Chapters 4 through 7 focus on dynamic systems: the behavior of the earth’s atmosphere, which brings about the weather; the movement of its tectonic plates, which can cause earthquakes; the complex human interactions that account for the behavior of the American economy; and the spread of infectious diseases. These systems are being studied by some of our best scientists. But dynamic systems make forecasting more difficult, and predictions in these fields have not always gone very well.
Chapters 8 through 10 turn toward solutions—first by introducing you to a sports bettor who applies Bayes’s theorem more expertly than many economists or scientists do, and then by considering two other games, chess and poker. Sports and games, because they follow well-defined rules, represent good laboratories for testing our predictive skills. They help us to a better understanding of randomness and uncertainty and provide insight about how we might forge information into knowledge.
Bayes’s theorem, however, can also be applied to more existential types of problems. Chapters 11 through 13 consider three of these cases: global warming, terrorism, and bubbles in financial markets. These are hard problems for forecasters and for society. But if we are up to the challenge, we can make our country, our economy, and our planet a little safer.
The world has come a long way since the days of the printing press. Information is no longer a scarce commodity; we have more of it than we know what to do with. But relatively little of it is useful. We perceive it selectively, subjectively, and without much self-regard for the distortions that this causes. We think we want information when we really want knowledge.

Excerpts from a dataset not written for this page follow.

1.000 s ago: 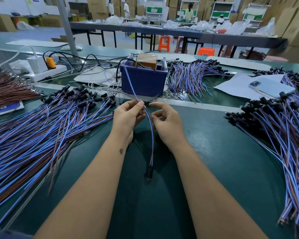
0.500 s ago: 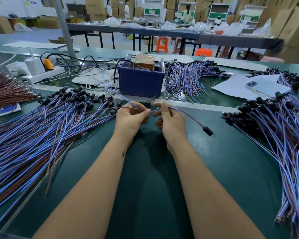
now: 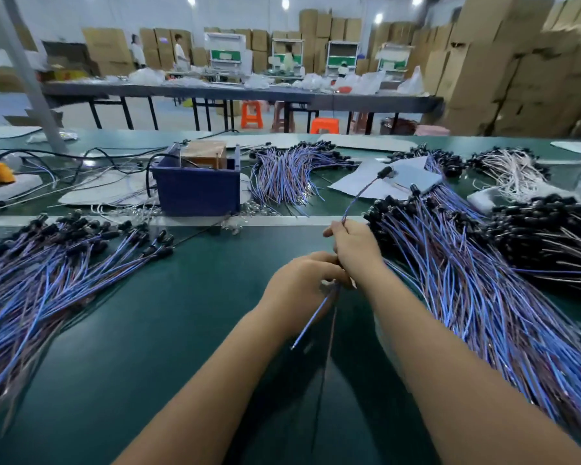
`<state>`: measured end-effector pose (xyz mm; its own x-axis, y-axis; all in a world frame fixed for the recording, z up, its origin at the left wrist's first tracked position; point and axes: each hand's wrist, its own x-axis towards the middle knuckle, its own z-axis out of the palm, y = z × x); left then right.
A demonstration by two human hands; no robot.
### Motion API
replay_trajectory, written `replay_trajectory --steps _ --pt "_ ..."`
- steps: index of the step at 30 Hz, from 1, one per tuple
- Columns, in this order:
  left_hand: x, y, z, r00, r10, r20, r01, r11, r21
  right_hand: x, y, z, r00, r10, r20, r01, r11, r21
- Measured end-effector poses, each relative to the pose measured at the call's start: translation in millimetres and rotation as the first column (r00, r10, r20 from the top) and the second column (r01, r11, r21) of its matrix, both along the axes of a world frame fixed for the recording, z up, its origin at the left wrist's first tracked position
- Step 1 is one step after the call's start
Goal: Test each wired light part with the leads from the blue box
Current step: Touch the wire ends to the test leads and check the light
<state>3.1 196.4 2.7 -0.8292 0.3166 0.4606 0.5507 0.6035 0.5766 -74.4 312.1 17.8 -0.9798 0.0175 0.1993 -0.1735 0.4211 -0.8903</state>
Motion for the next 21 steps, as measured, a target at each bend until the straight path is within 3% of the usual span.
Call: replay_trajectory --steps 4,7,11,15,21 --pt "1 59 7 0.986 -0.093 0.141 0.066 0.979 0.191 1 63 22 0.998 -0.053 -0.031 0.061 0.933 0.355" --pt "4 94 5 0.962 -0.151 0.228 0.118 0.981 0.152 3 103 27 0.983 -0.179 -0.024 0.163 0.819 0.550" --pt "11 119 -6 0.925 -0.200 0.323 0.173 0.979 0.111 11 136 18 0.957 -0.289 0.003 0.222 0.742 0.632" --pt "15 118 -11 0.928 -0.201 0.313 0.159 0.975 0.156 15 140 10 0.949 -0.316 0.003 0.232 0.703 0.672" --pt "4 71 -11 0.977 -0.024 0.214 -0.027 0.972 0.233 21 88 11 0.919 -0.341 -0.197 0.377 0.614 0.694"
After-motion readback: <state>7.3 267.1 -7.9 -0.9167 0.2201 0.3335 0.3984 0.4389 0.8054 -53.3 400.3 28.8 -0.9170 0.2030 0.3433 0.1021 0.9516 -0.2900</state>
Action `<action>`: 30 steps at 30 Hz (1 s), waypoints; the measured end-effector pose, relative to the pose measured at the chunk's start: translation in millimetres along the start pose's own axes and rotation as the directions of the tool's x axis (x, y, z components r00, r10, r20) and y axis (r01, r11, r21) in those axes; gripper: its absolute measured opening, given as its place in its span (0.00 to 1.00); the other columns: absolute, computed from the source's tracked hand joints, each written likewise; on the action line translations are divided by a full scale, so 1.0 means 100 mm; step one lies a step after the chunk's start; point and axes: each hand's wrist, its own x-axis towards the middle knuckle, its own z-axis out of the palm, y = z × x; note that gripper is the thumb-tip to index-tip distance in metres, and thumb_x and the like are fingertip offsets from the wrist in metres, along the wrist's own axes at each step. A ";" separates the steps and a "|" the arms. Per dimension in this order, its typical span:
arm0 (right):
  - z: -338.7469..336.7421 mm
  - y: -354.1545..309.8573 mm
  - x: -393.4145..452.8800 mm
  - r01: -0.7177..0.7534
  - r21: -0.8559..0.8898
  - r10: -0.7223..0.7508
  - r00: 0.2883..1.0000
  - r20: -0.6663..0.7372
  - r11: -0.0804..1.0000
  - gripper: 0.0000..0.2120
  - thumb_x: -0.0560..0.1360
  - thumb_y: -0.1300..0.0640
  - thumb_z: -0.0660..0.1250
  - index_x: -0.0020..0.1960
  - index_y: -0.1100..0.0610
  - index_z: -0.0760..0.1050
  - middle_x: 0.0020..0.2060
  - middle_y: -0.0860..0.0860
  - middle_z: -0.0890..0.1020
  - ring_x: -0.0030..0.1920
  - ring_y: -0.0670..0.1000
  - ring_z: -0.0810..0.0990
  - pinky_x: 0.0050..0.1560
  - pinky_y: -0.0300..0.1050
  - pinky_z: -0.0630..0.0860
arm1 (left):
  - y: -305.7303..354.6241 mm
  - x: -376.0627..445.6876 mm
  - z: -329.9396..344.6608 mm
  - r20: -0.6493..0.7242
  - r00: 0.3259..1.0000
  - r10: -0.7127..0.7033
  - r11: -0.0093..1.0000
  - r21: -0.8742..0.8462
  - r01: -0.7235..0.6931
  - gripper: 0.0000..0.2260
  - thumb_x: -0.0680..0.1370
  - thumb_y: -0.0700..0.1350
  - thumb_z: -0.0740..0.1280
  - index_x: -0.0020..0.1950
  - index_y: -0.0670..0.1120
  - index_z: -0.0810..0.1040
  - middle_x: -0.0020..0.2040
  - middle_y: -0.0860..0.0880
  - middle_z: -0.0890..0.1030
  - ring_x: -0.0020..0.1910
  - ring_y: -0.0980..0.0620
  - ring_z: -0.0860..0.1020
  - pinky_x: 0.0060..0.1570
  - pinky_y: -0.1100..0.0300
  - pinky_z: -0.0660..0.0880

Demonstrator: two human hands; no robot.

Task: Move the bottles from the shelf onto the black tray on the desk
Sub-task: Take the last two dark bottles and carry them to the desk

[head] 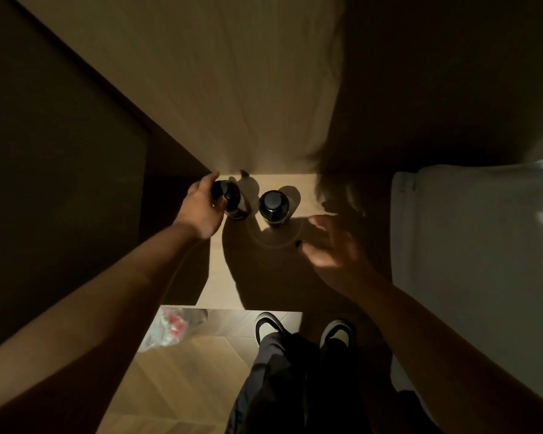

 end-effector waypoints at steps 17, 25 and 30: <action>0.35 -0.05 0.08 -0.028 0.377 0.028 1.000 0.004 0.926 0.27 0.72 0.53 0.68 0.66 0.67 0.69 0.58 0.57 0.76 0.56 0.50 0.75 0.54 0.35 0.75 | 0.08 -0.54 -0.28 -0.124 0.992 0.023 0.999 0.040 -0.018 0.17 0.79 0.43 0.64 0.68 0.46 0.69 0.60 0.42 0.78 0.59 0.43 0.77 0.53 0.51 0.75; 0.47 -0.35 0.16 -0.059 0.409 -0.051 0.966 0.254 0.911 0.38 0.71 0.56 0.73 0.75 0.55 0.58 0.69 0.54 0.68 0.67 0.53 0.69 0.63 0.40 0.63 | 0.20 -0.97 -0.40 -0.026 0.996 0.080 0.996 0.040 -0.079 0.14 0.78 0.49 0.64 0.63 0.48 0.72 0.49 0.47 0.80 0.46 0.49 0.79 0.44 0.54 0.75; 0.75 -0.27 0.03 0.024 0.302 -0.070 0.987 0.144 0.953 0.41 0.64 0.56 0.78 0.71 0.56 0.59 0.62 0.62 0.74 0.58 0.58 0.77 0.58 0.47 0.75 | 0.28 -1.08 -0.33 0.039 0.994 0.099 0.995 0.003 -0.099 0.12 0.78 0.47 0.65 0.61 0.49 0.72 0.46 0.49 0.81 0.41 0.57 0.80 0.43 0.56 0.79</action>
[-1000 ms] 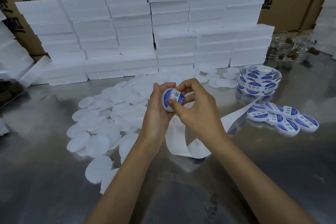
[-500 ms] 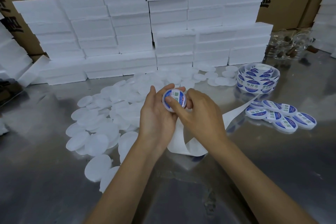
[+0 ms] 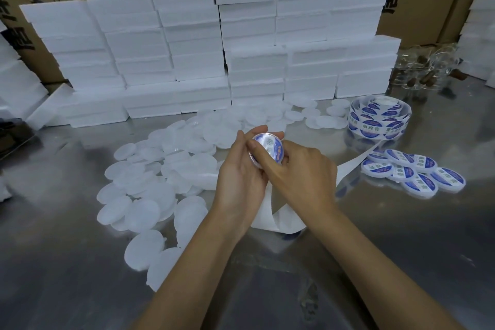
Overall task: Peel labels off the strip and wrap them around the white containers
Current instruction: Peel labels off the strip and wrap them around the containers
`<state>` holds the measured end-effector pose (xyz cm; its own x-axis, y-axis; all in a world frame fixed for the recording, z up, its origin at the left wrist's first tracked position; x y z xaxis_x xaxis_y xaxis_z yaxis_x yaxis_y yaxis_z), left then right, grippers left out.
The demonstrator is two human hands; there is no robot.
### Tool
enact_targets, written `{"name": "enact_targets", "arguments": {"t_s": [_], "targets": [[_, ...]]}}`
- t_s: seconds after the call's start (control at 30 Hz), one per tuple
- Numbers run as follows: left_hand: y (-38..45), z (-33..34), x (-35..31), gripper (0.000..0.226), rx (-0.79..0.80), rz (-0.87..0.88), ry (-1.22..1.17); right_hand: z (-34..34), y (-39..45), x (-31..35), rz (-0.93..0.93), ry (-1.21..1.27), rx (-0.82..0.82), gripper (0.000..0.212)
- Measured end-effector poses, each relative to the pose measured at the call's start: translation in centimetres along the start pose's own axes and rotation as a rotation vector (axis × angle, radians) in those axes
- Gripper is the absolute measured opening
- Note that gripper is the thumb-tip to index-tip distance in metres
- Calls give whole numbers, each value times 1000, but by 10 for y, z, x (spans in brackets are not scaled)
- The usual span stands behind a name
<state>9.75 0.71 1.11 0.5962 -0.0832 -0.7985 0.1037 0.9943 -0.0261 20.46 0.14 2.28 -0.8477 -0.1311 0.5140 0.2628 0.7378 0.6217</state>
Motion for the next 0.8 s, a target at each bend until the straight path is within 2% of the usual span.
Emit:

The signal is the truth. The noise is what distracts us from the truth. This is a book about the signal and the noise.
1
A CATASTROPHIC FAILURE OF PREDICTION
It was October 23, 2008. The stock market was in free fall, having plummeted almost 30 percent over the previous five weeks. Once-esteemed companies like Lehman Brothers had gone bankrupt. Credit markets had all but ceased to function. Houses in Las Vegas had lost 40 percent of their value.1 Unemployment was skyrocketing. Hundreds of billions of dollars had been committed to failing financial firms. Confidence in government was the lowest that pollsters had ever measured.2 The presidential election
was less than two weeks away.
Congress, normally dormant so close to an election, was abuzz with activity. The bailout bills it had passed were sure to be unpopular3 and it needed to create every impression that the wrongdoers would be punished. The House Oversight Committee had called the heads of the three major credit-rating agencies, Standard & Poor’s (S&P), Moody’s, and Fitch Ratings, to testify before them. The ratings agencies were charged with assessing the likelihood that trillions of dollars in mortgage-backed securities would go into default. To put it mildly, it appeared they had blown the call.
The Worst Prediction of a Sorry Lot
The crisis of the late 2000s is often thought of as a failure of our political and financial institutions. It was obviously an economic failure of massive proportions. By 2011, four years after the Great Recession officially began, the American economy was still almost $800 billion below its productive potential.4
I am convinced, however, that the best way to view the financial crisis is as a failure of judgment—a catastrophic failure of prediction. These predictive failures were widespread, occurring at virtually every stage during, before, and after the crisis and involving everyone from the mortgage brokers to the White House.